### Activity
Go through the listing below from its first line and repeat each line exactly, ending at the line containing "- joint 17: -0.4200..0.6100" and including it.

### Dataset excerpt
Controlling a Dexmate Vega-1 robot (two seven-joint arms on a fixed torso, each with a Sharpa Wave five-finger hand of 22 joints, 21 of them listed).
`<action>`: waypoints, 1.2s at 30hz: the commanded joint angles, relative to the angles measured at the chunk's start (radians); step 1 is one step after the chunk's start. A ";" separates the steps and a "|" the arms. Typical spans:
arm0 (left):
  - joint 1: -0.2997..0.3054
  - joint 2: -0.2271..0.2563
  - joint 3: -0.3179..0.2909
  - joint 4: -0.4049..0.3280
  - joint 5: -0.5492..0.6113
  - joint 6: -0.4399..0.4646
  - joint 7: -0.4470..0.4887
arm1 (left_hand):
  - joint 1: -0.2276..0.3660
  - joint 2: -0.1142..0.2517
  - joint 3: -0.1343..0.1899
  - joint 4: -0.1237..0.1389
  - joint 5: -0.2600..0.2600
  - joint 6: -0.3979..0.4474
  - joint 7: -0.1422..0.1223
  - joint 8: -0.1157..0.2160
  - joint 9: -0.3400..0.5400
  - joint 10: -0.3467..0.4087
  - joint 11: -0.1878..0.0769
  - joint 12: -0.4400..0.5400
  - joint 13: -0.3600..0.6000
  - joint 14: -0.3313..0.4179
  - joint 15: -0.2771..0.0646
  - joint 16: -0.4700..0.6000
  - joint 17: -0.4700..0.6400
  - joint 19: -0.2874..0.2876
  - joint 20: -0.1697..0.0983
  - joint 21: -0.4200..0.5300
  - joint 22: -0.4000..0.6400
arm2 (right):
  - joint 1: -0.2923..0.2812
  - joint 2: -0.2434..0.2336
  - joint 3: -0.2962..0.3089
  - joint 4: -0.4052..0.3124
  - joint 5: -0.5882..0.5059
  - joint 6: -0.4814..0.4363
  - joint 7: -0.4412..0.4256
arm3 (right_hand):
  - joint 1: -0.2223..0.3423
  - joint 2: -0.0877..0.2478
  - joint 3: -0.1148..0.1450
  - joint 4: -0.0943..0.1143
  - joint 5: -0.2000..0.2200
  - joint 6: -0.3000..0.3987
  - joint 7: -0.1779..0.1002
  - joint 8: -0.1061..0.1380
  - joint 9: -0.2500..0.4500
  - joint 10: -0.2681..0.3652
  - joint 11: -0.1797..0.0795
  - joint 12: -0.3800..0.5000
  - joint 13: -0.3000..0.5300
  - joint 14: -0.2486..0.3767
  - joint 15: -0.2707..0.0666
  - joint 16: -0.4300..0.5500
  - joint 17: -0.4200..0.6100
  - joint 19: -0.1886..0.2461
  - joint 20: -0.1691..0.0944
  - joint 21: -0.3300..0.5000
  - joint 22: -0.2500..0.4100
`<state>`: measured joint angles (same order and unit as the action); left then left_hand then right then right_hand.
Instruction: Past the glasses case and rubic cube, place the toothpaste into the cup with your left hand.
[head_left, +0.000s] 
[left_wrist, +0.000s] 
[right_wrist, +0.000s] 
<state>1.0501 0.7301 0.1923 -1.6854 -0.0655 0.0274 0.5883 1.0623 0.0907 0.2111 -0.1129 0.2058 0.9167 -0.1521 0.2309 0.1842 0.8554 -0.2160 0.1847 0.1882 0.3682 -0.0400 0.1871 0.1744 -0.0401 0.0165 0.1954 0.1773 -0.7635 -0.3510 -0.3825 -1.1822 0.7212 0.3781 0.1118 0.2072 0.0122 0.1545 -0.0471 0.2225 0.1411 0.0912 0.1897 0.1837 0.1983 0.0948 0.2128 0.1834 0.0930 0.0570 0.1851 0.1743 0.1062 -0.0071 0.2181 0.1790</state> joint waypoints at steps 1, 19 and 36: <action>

### Result for this exercise
Controlling a Dexmate Vega-1 robot (two seven-joint arms on a fixed torso, each with a Sharpa Wave five-finger hand of 22 joints, 21 of them listed).
`<action>`: waypoints, 1.2s at 30hz: the commanded joint angles, relative to the angles measured at the chunk's start (radians); step 1 is one step after the chunk's start. A ";" separates the steps and a "|" the arms. Typical spans:
arm0 (left):
  - joint 1: -0.2997..0.3054
  - joint 2: -0.2271..0.2563
  - joint 3: -0.3179..0.2909
  - joint 4: -0.4049..0.3280
  - joint 5: -0.5492..0.6113
  - joint 6: -0.4399..0.4646
  - joint 7: -0.4470..0.4887
arm1 (left_hand):
  - joint 1: -0.2276..0.3660
  - joint 2: -0.1142..0.2517
  - joint 3: -0.1343..0.1899
  - joint 4: -0.1237..0.1389
  - joint 5: -0.2600..0.2600
  - joint 6: -0.3979..0.4474
  - joint 7: -0.1422..0.1223
  - joint 8: -0.1157..0.2160
  - joint 9: -0.3400..0.5400
  - joint 10: -0.3467..0.4087
  - joint 11: -0.1878..0.0769
  - joint 12: -0.4400..0.5400
  - joint 13: -0.3600..0.6000
  - joint 14: -0.3313..0.4179
  - joint 15: -0.2771..0.0646
  - joint 16: -0.4700..0.6000
  - joint 17: -0.4700..0.6400
  - joint 19: -0.2874..0.2876
  - joint 20: -0.1697..0.0983
  - joint 21: -0.4200..0.5300
  - joint 22: -0.4000..0.6400
arm2 (right):
  - joint 1: -0.2923..0.2812
  - joint 2: -0.2434..0.2336
  - joint 3: -0.2962..0.3089
  - joint 4: -0.4052..0.3124
  - joint 5: -0.5882..0.5059
  - joint 6: -0.4814..0.4363
  - joint 7: -0.4412..0.4256
arm3 (right_hand):
  - joint 1: -0.2223..0.3423
  - joint 2: -0.0877..0.2478
  - joint 3: -0.1148..0.1450
  - joint 4: -0.0943..0.1143
  - joint 5: -0.2000..0.2200
  - joint 6: -0.3000..0.3987
  - joint 7: -0.1779..0.1002
  - joint 8: -0.1061..0.1380
  - joint 9: -0.2500..0.4500
  - joint 10: -0.2681..0.3652
  - joint 11: -0.1797..0.0795
  - joint 12: -0.3800..0.5000
  - joint 13: -0.3000..0.5300
  - joint 14: -0.2486..0.3767
  - joint 15: -0.2707..0.0666
  - joint 16: -0.4300..0.5500
  - joint 17: -0.4200..0.6100

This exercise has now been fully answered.